I have about 140GB GPU memory in total. I run the demo I wrote for quite a while, and at that time it takes probably 60GB GPU memory (at first 2GB, grow gradually). Then I used another program to cudaMalloc about 80GB GPU memory, adding up near the maximum.
And after a short period of time, my demo would fail with:
[xx/src/device/launch/collective_launch.cpp:173] cuda failed with out of memory
/src/device/init/init_device.cu:78: non-zero status: 2 _nvshmemi_init_device_only_state failed
xx/src/device/init/init_device.cu:150: non-zero status: 7 nvshmem_internal_init_thread failed at init_device_only_state.
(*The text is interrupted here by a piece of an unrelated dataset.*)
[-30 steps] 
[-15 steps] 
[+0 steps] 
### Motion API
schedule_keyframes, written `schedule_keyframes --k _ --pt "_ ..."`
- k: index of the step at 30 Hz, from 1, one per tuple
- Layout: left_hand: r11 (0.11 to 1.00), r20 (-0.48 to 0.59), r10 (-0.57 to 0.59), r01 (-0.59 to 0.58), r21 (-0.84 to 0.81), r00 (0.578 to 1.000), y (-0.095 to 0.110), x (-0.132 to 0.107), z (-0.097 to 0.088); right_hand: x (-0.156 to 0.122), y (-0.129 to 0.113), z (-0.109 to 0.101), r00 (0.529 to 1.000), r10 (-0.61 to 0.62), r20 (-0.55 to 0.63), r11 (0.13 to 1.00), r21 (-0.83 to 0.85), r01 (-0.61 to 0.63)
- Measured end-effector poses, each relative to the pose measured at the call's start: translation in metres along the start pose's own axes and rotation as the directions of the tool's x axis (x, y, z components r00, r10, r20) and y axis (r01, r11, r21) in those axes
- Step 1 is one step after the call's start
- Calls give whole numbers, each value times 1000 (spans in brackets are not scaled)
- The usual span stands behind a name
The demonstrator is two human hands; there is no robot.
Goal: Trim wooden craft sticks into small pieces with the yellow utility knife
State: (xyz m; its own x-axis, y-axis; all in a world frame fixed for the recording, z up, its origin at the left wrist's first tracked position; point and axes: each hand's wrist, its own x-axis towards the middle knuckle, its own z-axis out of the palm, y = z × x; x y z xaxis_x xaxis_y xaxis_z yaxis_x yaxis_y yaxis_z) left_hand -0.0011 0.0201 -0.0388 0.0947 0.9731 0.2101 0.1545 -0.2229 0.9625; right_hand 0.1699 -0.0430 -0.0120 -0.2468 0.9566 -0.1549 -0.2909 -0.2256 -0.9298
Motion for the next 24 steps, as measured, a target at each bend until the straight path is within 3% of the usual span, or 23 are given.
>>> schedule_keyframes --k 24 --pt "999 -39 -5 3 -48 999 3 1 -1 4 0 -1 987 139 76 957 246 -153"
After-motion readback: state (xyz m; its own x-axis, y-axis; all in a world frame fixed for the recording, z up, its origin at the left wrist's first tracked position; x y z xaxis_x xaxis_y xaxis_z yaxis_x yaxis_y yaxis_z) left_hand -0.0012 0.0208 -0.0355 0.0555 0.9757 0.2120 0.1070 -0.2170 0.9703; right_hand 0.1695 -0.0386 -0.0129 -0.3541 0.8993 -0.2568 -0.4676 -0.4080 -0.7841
xx/build/src/include/host/nvshmemx_api.h:63: non-zero status: 7: Resource temporarily unavailable, exiting... aborting due to error in nvshmemi_init_thread
Though compute-sanitizer can’t find any leaks, it looks to me there is…
If you set NVSHMEM_DEBUG_SUBSYS=INIT,MEM and NVSHMEM_DEBUG=INFO, you should see prints everywhere NVSHMEM allocates and frees memory. You could inspect to see if they are not matching the way you expect.
I checked the log for heap_allocate and heap_deallocate, they match perfectly. So symmetric heap part is absolutely correct. From the official document, There is:
Multiple calls to nvshmem_init are allowed, and must be called by the same set of processes as the initial call to nvshmem_init.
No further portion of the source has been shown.